**Try it:**
Repeat exactly, and only, the lines below starting at the line that contains "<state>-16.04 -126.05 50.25" and ending at the line that contains "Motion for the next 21", inclusive of both.

**Stored data:**
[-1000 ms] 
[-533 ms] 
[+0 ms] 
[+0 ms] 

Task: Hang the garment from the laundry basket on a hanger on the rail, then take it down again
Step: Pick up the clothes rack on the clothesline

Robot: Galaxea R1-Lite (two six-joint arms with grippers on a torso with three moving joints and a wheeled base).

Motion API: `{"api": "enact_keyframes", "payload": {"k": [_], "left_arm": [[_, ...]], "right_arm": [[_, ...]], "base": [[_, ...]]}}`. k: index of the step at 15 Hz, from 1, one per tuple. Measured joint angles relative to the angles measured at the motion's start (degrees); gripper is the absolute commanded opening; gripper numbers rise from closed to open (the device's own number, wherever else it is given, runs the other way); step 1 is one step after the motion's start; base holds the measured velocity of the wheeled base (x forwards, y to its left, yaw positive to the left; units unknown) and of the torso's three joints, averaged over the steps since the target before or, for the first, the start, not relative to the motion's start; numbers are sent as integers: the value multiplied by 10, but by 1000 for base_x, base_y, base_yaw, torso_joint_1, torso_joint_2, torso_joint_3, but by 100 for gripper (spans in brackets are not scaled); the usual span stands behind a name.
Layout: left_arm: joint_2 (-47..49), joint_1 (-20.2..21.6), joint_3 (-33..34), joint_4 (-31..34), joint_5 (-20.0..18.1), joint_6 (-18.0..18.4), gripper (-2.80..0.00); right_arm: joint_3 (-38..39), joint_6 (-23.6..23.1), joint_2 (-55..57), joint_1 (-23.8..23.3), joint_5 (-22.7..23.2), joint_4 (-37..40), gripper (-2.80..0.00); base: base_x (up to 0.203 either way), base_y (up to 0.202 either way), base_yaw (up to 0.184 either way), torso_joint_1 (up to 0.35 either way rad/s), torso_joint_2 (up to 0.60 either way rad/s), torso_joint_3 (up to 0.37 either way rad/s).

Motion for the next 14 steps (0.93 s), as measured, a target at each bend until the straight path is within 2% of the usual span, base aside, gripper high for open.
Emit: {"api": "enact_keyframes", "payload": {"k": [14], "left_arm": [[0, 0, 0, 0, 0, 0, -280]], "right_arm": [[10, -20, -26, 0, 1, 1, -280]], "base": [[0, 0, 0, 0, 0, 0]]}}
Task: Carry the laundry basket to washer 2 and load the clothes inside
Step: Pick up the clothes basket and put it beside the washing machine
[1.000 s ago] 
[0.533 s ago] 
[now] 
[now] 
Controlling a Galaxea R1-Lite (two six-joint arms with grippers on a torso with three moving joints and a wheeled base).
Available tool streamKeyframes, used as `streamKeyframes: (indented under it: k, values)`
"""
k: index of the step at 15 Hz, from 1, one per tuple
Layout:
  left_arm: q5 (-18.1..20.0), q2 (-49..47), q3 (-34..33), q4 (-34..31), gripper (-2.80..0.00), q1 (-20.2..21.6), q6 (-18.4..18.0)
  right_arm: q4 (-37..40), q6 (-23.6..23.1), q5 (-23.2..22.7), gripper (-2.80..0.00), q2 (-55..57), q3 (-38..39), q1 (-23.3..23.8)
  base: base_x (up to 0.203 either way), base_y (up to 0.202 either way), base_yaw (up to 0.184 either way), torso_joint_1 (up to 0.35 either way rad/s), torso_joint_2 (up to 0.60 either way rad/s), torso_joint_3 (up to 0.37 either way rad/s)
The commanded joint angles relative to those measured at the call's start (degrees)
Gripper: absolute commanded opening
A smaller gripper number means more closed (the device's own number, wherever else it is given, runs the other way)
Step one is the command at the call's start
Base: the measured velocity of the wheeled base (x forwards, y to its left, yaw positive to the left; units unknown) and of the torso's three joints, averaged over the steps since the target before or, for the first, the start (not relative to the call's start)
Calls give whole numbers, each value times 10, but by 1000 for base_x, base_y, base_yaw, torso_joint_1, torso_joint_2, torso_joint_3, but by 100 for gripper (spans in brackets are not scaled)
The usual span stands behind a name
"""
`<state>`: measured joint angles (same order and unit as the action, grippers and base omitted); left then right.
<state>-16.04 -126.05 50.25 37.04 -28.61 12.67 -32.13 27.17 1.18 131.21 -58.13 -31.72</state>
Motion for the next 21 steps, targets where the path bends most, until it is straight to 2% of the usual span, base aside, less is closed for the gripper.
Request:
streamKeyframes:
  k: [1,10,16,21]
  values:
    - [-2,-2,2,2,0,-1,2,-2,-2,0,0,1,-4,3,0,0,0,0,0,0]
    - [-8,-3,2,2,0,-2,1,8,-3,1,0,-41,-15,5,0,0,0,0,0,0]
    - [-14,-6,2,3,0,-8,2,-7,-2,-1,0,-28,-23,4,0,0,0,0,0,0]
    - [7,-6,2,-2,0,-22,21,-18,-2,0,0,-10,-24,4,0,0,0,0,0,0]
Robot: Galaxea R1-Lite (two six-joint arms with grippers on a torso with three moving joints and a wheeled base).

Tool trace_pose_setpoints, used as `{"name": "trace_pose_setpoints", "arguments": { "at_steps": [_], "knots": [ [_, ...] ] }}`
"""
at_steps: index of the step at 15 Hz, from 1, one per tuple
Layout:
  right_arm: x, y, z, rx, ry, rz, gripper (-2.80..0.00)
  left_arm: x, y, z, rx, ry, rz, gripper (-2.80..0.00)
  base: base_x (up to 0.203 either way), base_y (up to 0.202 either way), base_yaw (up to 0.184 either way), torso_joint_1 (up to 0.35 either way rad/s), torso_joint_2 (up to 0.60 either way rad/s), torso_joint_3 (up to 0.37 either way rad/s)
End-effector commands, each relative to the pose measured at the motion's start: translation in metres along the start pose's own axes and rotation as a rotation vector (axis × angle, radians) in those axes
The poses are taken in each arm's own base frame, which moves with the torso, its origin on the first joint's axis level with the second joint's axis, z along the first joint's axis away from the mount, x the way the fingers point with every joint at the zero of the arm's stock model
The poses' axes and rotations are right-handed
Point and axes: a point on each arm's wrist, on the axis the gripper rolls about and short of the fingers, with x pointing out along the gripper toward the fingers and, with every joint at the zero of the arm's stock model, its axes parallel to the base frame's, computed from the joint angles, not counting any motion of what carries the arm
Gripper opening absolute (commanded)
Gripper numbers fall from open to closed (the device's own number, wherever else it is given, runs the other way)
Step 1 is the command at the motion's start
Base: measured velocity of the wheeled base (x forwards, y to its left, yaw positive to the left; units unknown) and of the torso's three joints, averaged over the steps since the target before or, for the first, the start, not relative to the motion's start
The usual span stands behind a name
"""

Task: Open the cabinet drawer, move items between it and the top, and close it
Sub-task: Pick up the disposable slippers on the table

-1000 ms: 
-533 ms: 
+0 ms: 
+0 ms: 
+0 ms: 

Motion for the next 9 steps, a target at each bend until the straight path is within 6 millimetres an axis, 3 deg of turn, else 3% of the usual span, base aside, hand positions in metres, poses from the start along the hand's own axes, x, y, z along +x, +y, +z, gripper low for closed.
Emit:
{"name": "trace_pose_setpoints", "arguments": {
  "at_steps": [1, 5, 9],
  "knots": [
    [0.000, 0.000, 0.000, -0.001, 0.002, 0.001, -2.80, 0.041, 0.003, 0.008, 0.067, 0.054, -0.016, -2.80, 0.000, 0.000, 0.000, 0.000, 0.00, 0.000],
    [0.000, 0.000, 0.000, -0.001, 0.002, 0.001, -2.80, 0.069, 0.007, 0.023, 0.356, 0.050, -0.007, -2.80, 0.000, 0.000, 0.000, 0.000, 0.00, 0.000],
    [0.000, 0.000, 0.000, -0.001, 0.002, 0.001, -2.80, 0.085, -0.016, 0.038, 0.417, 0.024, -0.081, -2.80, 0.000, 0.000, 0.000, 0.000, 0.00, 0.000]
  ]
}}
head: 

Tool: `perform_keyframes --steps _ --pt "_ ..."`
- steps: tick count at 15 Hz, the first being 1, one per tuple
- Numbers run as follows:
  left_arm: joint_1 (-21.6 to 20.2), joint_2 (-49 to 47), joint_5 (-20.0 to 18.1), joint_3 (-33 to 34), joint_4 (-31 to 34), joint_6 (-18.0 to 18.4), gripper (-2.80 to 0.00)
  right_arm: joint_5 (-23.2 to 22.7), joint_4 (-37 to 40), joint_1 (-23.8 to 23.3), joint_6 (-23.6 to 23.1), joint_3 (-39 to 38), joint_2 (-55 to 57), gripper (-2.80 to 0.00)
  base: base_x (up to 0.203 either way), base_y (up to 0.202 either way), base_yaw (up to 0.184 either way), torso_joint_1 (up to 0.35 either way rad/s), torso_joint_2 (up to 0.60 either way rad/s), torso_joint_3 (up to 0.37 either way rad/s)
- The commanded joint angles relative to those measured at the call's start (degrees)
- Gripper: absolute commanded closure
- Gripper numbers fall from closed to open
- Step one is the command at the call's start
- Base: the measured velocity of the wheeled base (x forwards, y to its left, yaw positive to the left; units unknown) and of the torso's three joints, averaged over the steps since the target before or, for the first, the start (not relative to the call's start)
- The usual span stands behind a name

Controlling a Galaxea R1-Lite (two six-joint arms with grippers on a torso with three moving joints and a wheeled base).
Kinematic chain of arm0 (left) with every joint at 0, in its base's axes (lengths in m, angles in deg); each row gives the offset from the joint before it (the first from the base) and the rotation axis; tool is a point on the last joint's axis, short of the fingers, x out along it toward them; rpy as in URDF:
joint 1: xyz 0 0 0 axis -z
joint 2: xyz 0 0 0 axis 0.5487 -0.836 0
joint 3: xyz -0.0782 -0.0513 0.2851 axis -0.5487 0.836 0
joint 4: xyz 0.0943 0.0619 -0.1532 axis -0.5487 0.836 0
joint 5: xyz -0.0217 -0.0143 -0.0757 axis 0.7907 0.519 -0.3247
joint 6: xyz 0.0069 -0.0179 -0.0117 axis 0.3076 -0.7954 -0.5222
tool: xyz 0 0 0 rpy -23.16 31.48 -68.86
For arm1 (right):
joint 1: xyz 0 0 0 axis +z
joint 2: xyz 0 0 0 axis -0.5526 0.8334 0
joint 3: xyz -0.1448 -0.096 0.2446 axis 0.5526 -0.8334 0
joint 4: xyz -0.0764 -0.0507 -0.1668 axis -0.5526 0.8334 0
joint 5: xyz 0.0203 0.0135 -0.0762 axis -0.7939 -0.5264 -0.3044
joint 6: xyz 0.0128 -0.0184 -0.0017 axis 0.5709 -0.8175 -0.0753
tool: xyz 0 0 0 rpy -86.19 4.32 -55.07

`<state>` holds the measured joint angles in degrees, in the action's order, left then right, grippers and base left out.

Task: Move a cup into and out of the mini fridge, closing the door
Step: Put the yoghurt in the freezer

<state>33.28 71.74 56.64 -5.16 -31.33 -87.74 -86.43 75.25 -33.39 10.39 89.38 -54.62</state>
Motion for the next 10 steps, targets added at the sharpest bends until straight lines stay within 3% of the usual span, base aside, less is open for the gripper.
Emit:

**Exercise response:**
<state>-16.04 -126.05 50.25 37.04 -28.61 12.67 -32.13 27.17 1.18 131.21 -58.13 -31.72</state>
Motion for the next 21 steps, targets where the path bends most, until it is straight to 2% of the usual span, base aside, less is closed for the gripper.

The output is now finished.